Aku menggulirkan berbagai media sosial mulai dari Twitter sampai Facebook, isinya adalah lonjakan bahagia. Sesekali diisi pula dengan gelak sedih yang bahkan aku terbawa karenanya. Lainnya ada pula hal lucu dan juga menggelitik. Bangsa ini memang acapkali lupa akan tragedi, namun mereka tak pernah lupa bagaimana caranya berkomedi.
Harapan benar-benar membuat bangsa ini menembus suatu hal yang rasanya tak mungkin. Beberapa hal yang tak mungkin itu pernah bangsa ini kalahkan. Suatu hal yang rasanya absolut, bisa juga digulingkan. Penguasa yang menggerogoti kekayaan negeri ini selama 32 tahun, misalnya.
Dari Jakarta, Bandung, sampai Garut, obrolan tak pernah usai tentang sepak bola. Ada yang mengatakan, bangsa ini bukan gila sepak bola, namun gila menonton sepak bola. Tak salah, sih. Namun tak sepenuhnya benar juga. Dari bawah gedung pengkoyak langit sampai lereng pegunungan yang dipeluk kabut, bangsa ini memainkan sepak bola.

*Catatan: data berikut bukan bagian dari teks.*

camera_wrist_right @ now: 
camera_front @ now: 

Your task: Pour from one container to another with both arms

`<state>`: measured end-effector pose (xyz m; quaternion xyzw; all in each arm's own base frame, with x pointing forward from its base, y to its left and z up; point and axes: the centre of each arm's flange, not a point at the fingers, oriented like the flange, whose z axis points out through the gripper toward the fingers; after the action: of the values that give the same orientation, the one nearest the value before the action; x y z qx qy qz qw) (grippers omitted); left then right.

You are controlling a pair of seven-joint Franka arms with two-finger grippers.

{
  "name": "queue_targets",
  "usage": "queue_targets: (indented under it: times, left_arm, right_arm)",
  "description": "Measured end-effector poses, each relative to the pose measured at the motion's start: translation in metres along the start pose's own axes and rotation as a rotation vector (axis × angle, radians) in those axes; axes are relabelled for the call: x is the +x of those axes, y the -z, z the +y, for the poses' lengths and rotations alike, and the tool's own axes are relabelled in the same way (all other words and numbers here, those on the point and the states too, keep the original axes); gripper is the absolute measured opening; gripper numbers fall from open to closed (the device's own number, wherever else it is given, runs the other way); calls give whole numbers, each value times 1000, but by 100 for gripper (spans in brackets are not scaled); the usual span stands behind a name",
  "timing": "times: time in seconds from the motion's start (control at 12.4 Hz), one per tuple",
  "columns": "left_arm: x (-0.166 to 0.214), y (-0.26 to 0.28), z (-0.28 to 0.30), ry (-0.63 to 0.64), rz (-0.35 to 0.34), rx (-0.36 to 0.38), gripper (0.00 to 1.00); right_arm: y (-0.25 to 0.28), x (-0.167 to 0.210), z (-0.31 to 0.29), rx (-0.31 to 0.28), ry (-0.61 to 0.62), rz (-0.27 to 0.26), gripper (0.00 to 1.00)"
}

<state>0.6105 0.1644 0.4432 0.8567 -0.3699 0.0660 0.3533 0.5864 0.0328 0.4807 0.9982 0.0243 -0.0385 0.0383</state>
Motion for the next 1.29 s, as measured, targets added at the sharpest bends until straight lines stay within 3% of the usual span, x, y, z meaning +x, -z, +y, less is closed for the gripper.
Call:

Semua, ya, kita sama-sama tahu, benturannya adalah federasi yang tak tahu malu dan mafia yang ingin cuan.
Naskah ini ditulis ketika Timnas Indonesia U-23 dinyatakan kalah dan tak bisa melangkahkan kaki lebih jauh. Gagal, kata orang-orang. Namun, keberhasilan bagi sebagian yang lainnya. Menang-kalah sesungguhnya adalah perihal keberlanjutan timnas mau bagaimana. bukan hanya itu, tentu saja keberlanjutan kualitas liga dan akar rumput sepak bola Indonesia.
Kini, semua ada di tangan federasi. Bisakah mereka menciptakan sistem kompetisi yang baik untuk menunjang taktikal dan misi besar STY untuk membawa Timnas Indonesia keluar dari ‘gua Plato’? Beranikah mereka menggasak mafia sepak bola? Bisakah mereka memanusiakan manusia-manusia di akar rumput sepak bola Indonesia?
Jika hanya mengunggah video di media sosial dengan mata berkaca-kaca saja Iwan Bule juga bisa. Apakah akan ada keberlanjutan pestanya? Jika Piala Dunia terlalu muluk, bagaimana jika dibangunnya liga usia muda dan kompetisi sepak bola perempuan terlebih dahulu? Perihal pesta, bangsa ini rela mencicil sedikit-sedikit. Pesta kecil-kecilan dulu tak apa.